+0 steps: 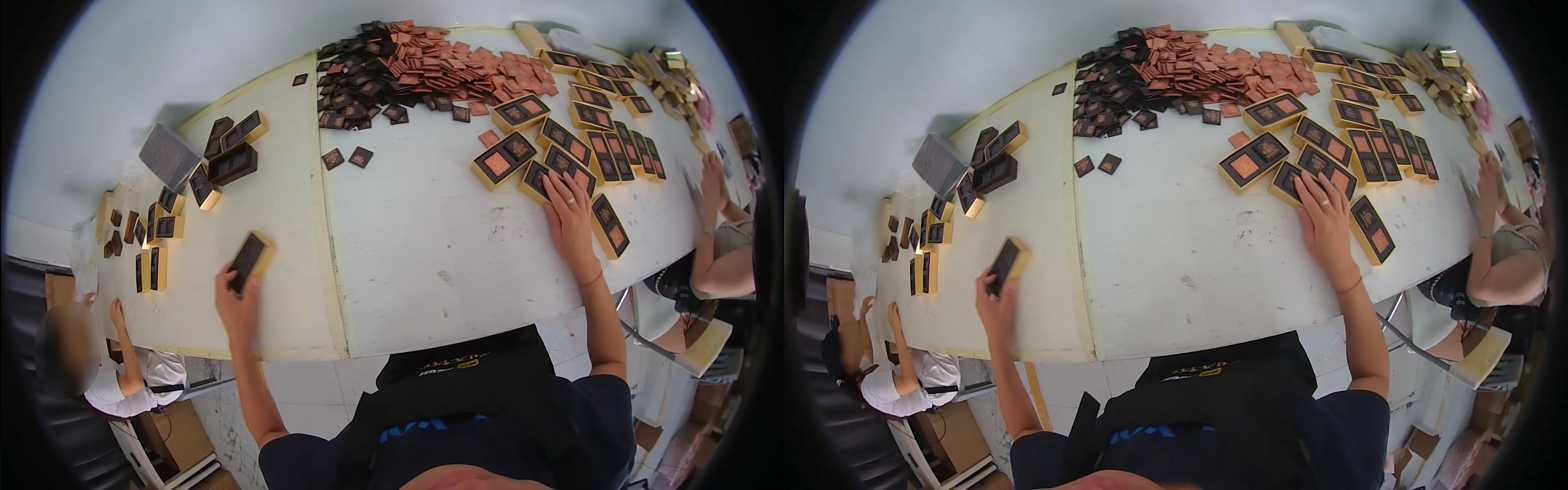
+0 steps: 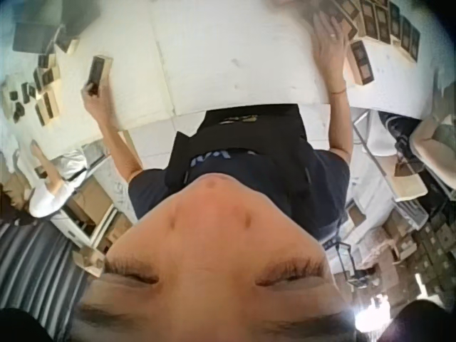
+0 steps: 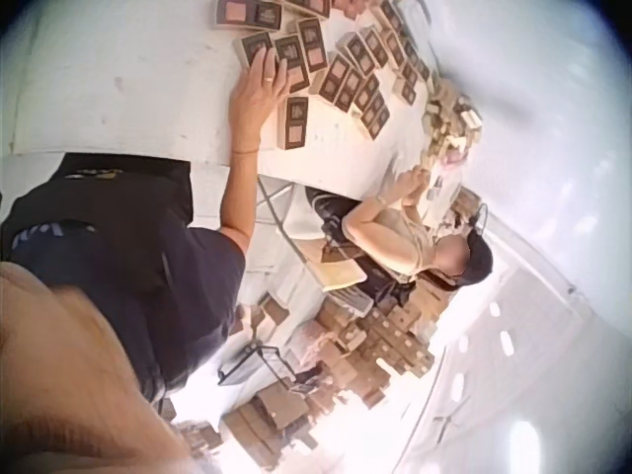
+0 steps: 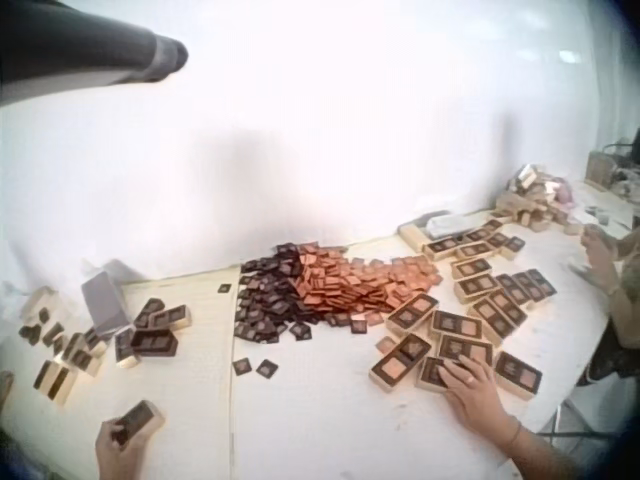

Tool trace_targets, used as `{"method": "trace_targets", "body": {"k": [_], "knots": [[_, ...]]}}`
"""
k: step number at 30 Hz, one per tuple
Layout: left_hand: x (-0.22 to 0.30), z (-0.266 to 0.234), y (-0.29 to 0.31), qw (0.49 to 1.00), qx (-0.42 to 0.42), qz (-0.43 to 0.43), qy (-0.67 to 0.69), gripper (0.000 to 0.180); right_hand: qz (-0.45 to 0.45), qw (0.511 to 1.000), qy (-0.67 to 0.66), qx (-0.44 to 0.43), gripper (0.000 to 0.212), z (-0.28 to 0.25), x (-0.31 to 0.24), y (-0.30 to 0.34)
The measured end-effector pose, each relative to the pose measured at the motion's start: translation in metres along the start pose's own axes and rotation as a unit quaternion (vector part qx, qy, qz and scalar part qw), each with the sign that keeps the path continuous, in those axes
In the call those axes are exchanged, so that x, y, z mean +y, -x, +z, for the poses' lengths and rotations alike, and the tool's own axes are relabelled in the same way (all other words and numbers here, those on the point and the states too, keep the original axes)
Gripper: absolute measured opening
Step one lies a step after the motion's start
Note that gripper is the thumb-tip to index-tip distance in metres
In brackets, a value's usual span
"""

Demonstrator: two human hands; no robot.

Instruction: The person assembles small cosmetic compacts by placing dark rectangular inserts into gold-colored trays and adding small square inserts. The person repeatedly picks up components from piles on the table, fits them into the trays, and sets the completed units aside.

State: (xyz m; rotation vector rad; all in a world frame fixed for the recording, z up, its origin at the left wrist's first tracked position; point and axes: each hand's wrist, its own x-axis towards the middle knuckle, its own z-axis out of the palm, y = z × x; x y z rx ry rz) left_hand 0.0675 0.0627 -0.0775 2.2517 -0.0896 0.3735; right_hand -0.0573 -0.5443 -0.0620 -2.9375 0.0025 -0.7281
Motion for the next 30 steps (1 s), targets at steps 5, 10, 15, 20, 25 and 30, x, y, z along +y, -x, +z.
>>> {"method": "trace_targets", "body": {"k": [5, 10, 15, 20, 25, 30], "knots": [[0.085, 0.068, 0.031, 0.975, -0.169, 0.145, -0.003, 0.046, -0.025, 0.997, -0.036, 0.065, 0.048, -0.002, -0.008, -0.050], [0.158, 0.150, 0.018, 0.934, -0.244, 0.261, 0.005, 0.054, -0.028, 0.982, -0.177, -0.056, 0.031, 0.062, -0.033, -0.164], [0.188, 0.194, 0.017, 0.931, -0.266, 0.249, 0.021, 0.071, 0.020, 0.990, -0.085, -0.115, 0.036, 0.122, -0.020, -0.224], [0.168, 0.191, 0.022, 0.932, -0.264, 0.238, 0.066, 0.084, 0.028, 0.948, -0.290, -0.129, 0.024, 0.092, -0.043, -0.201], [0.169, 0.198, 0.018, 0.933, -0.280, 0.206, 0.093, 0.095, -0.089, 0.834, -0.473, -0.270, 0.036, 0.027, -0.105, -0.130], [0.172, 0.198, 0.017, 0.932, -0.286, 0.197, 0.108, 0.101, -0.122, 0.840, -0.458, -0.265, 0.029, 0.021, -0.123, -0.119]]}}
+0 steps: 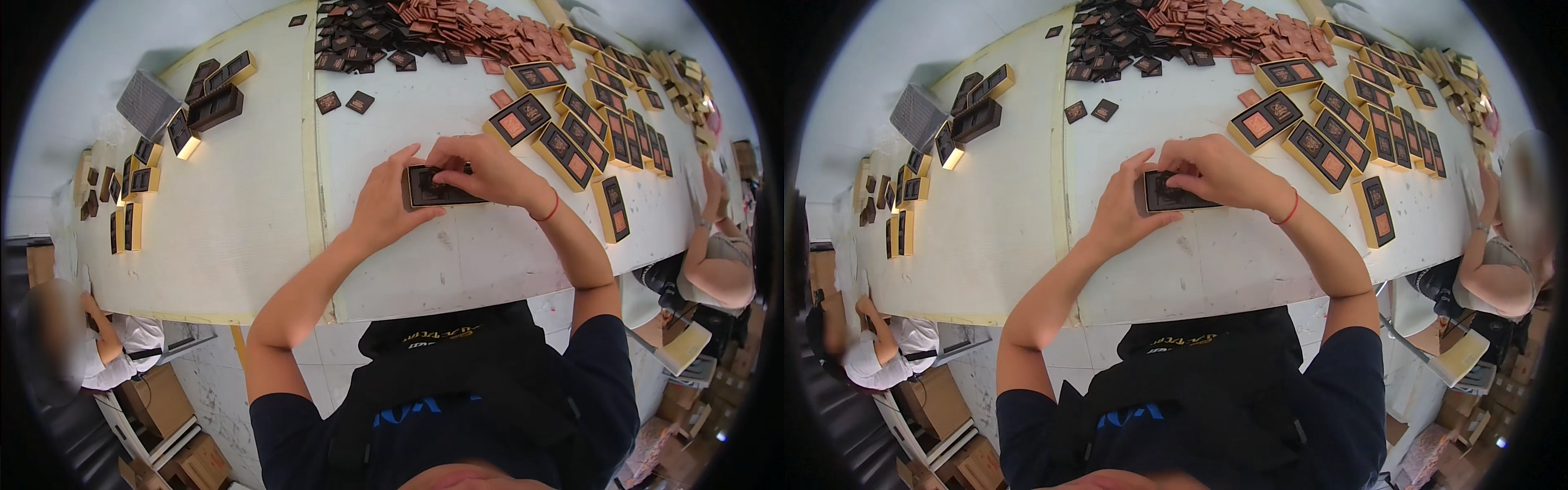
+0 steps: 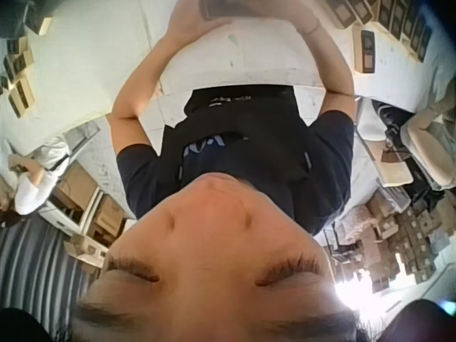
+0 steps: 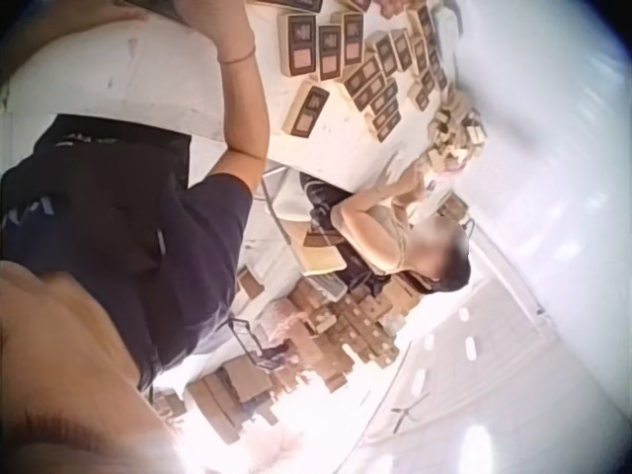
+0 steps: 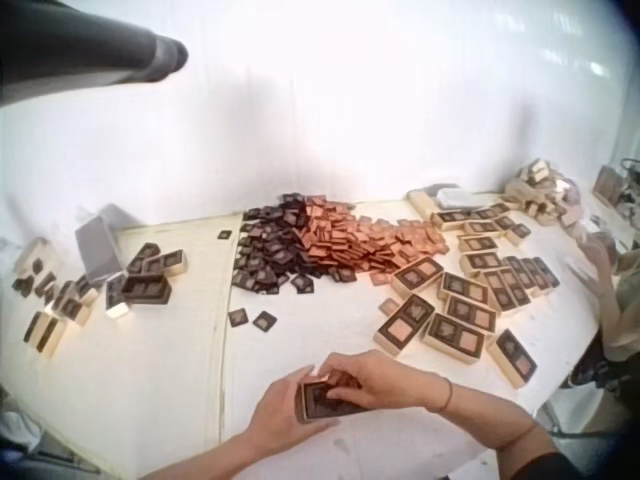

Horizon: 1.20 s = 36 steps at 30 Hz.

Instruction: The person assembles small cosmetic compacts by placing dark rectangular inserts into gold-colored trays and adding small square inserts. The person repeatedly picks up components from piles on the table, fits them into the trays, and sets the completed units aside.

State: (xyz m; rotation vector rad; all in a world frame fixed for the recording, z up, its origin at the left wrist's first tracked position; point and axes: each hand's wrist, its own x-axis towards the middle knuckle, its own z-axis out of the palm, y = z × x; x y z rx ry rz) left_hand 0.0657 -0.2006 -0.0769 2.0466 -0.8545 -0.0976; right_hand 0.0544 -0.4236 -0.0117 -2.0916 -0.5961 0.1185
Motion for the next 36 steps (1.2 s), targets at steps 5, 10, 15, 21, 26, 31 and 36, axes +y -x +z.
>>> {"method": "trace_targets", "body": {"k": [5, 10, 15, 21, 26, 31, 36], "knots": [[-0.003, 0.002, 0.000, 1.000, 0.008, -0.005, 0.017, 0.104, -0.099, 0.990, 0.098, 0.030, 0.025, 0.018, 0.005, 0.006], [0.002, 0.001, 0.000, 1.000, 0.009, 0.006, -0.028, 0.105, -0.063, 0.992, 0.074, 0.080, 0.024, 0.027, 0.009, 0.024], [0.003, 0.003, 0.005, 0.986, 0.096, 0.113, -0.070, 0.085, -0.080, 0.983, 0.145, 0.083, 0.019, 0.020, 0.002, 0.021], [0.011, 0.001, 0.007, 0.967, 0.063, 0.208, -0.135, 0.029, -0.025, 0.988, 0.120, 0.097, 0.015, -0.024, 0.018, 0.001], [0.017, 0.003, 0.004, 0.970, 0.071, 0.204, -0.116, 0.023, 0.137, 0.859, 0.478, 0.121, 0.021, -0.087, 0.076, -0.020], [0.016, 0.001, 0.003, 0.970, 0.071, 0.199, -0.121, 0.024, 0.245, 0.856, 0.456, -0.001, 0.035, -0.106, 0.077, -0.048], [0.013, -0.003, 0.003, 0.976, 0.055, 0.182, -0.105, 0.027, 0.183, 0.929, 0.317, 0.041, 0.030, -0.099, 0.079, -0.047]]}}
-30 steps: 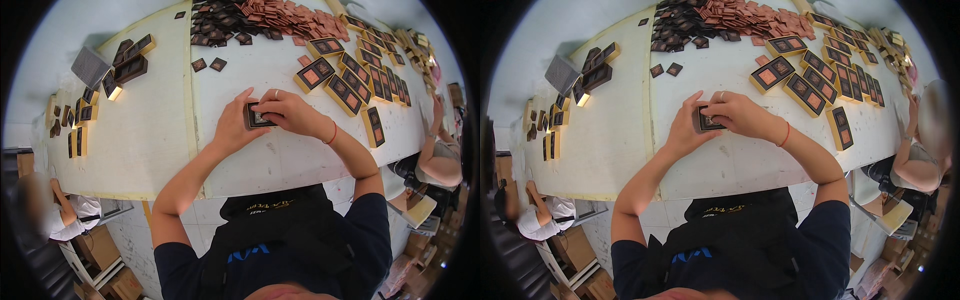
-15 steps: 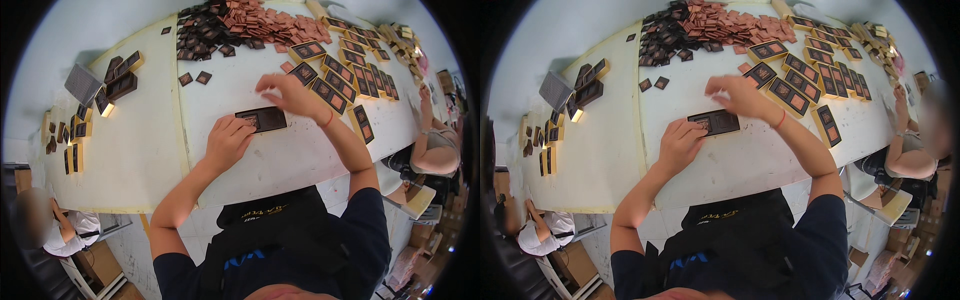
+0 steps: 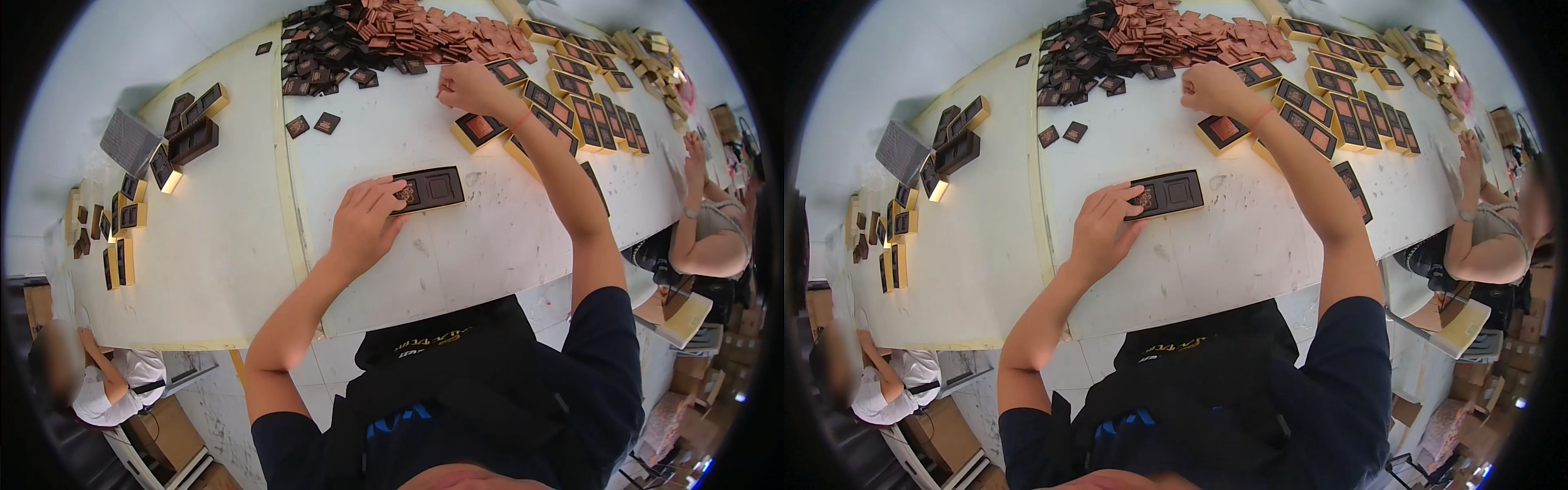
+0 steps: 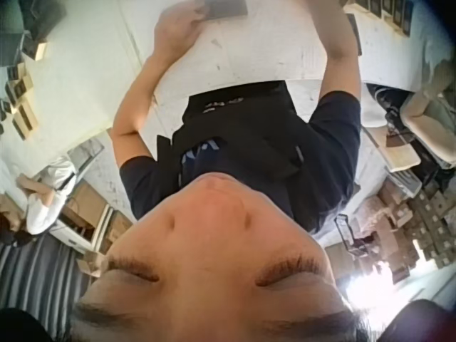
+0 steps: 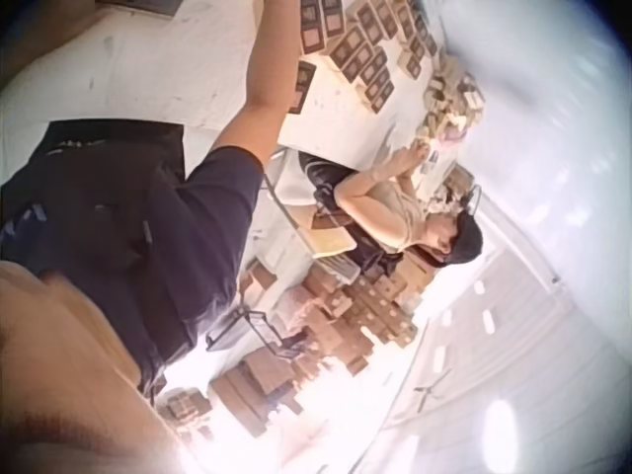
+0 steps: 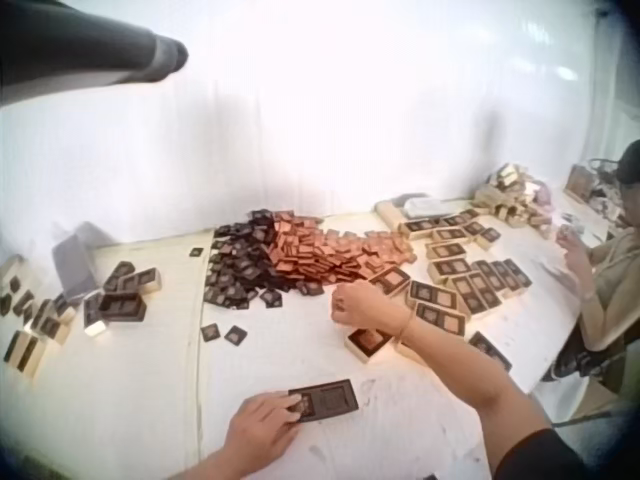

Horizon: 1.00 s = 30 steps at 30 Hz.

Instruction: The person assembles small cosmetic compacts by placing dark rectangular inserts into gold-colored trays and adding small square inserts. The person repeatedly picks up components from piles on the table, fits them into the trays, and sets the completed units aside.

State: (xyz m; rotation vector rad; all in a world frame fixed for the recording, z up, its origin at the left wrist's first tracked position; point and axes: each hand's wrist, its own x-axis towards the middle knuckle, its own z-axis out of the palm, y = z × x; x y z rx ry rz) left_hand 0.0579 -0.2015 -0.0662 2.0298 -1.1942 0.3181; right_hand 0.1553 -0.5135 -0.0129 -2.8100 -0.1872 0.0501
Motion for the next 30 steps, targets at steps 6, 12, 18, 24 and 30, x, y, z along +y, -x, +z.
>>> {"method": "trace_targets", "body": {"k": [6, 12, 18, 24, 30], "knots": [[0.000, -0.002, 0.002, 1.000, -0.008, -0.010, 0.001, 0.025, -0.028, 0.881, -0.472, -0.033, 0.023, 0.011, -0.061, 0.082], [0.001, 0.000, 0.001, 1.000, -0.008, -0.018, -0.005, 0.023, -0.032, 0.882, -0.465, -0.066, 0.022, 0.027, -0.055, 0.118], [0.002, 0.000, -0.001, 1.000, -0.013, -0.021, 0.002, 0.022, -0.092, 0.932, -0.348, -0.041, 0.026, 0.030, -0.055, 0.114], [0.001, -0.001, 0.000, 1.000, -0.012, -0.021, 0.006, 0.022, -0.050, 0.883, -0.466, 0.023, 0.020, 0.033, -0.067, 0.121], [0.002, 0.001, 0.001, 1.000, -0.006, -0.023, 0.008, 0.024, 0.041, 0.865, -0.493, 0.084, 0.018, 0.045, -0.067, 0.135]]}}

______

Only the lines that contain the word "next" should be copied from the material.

Motion for the next 30 steps (1 s), targets at steps 5, 10, 15, 20, 25 and 30, x, y, z along +y, -x, +z.
Motion for the next 36 steps (1.2 s), targets at steps 5, 10, 15, 21, 26, 31 and 36, axes +y -x +z.
Motion for the next 30 steps, targets at steps 6, 12, 18, 24 and 30, x, y, z along +y, -x, +z.

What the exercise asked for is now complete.